论文标题
社交媒体作为水质反馈的即时来源
Social Media as an Instant Source of Feedback on Water Quality
论文作者
论文摘要
本文着重于重要的环境挑战。也就是说,通过分析社交媒体作为直接反馈来源的潜力,水质。这项工作的主要目的是自动分析和检索与水质相关的社交媒体帖子,特别关注描述水质各个方面的文章,例如水彩,气味,味觉和相关疾病。为此,我们提出了一个新型框架,其中包含不同的预处理,数据增强和分类技术。总共有三个不同的神经网络(NNS)体系结构,即(i)来自变形金刚(BERT)的双向编码器表示,(ii)可靠地优化的BERT BERT预训练方法(XLM-ROBERTA)和(III)自定义长期记忆(LSTM)模型(LSTM)模型,用于优点基于绩效的Fifusion Fusion计划。对于基于绩效的重量分配到模型,比较了几种优化和搜索技术,包括粒子群优化(PSO),遗传算法(GA),蛮力(BF),Nelder-Mead和Powell的优化方法。我们还提供了单个模型的评估,其中使用BERT模型获得了最高的F1得分为0.81。在基于绩效的融合中,BF以F1得分得分为0.852,可以获得总体更好的结果。 我们还提供了与现有方法的比较,在该方法中,我们提出的解决方案得到了重大改进。我们认为对这个相对新主题的严格分析将为未来的研究提供基准。

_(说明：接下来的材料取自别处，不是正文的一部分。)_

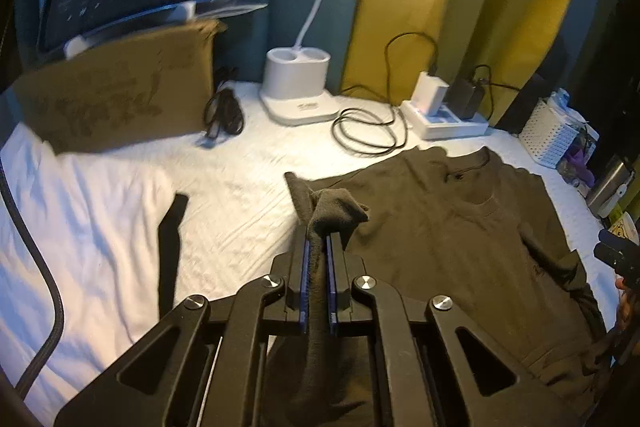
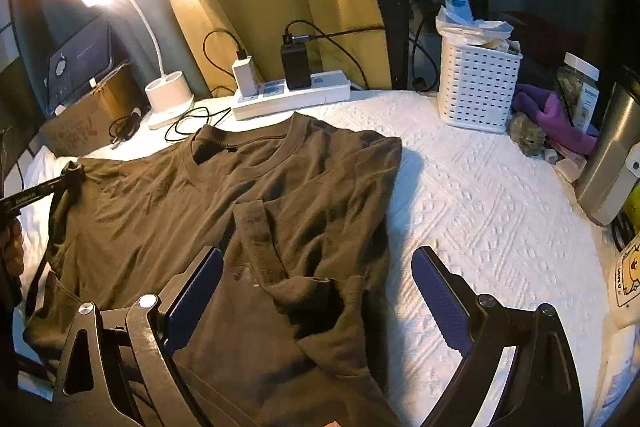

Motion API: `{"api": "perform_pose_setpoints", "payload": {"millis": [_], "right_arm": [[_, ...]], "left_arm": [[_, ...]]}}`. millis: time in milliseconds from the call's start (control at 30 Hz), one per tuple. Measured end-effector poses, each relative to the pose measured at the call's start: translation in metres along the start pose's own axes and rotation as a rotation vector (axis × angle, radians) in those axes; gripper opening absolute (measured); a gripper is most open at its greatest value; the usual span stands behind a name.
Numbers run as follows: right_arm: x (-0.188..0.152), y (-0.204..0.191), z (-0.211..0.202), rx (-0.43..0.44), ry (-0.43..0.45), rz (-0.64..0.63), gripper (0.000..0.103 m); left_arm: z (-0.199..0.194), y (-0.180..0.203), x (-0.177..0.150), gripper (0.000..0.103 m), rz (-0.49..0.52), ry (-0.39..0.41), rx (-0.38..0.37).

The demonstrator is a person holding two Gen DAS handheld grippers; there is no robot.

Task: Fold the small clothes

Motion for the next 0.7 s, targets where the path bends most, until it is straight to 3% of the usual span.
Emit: {"api": "perform_pose_setpoints", "payload": {"millis": [333, 700], "right_arm": [[-0.005, 0.025, -0.008, 0.015, 0.022, 0.042, 0.096], [-0.013, 0.05, -0.006, 0.022, 0.02, 0.08, 0.096]], "left_arm": [[0.015, 0.063, 0.025, 0.006, 0.122, -0.021, -0.052], [0.075, 0.118, 0.018, 0.007, 0.184, -0.196, -0.102]]}}
Point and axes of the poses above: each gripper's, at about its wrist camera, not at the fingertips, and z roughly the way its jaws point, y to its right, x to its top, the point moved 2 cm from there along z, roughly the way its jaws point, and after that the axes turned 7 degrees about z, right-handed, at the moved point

This paper focuses on an important environmental challenge; namely, water quality by analyzing the potential of social media as an immediate source of feedback. The main goal of the work is to automatically analyze and retrieve social media posts relevant to water quality with particular attention to posts describing different aspects of water quality, such as watercolor, smell, taste, and related illnesses. To this aim, we propose a novel framework incorporating different preprocessing, data augmentation, and classification techniques. In total, three different Neural Networks (NNs) architectures, namely (i) Bidirectional Encoder Representations from Transformers (BERT), (ii) Robustly Optimized BERT Pre-training Approach (XLM-RoBERTa), and (iii) custom Long short-term memory (LSTM) model, are employed in a merit-based fusion scheme. For merit-based weight assignment to the models, several optimization and search techniques are compared including a Particle Swarm Optimization (PSO), a Genetic Algorithm (GA), Brute Force (BF), Nelder-Mead, and Powell's optimization methods. We also provide an evaluation of the individual models where the highest F1-score of 0.81 is obtained with the BERT model. In merit-based fusion, overall better results are obtained with BF achieving an F1-score score of 0.852. We also provide comparison against existing methods, where a significant improvement for our proposed solutions is obtained. We believe such rigorous analysis of this relatively new topic will provide a baseline for future research.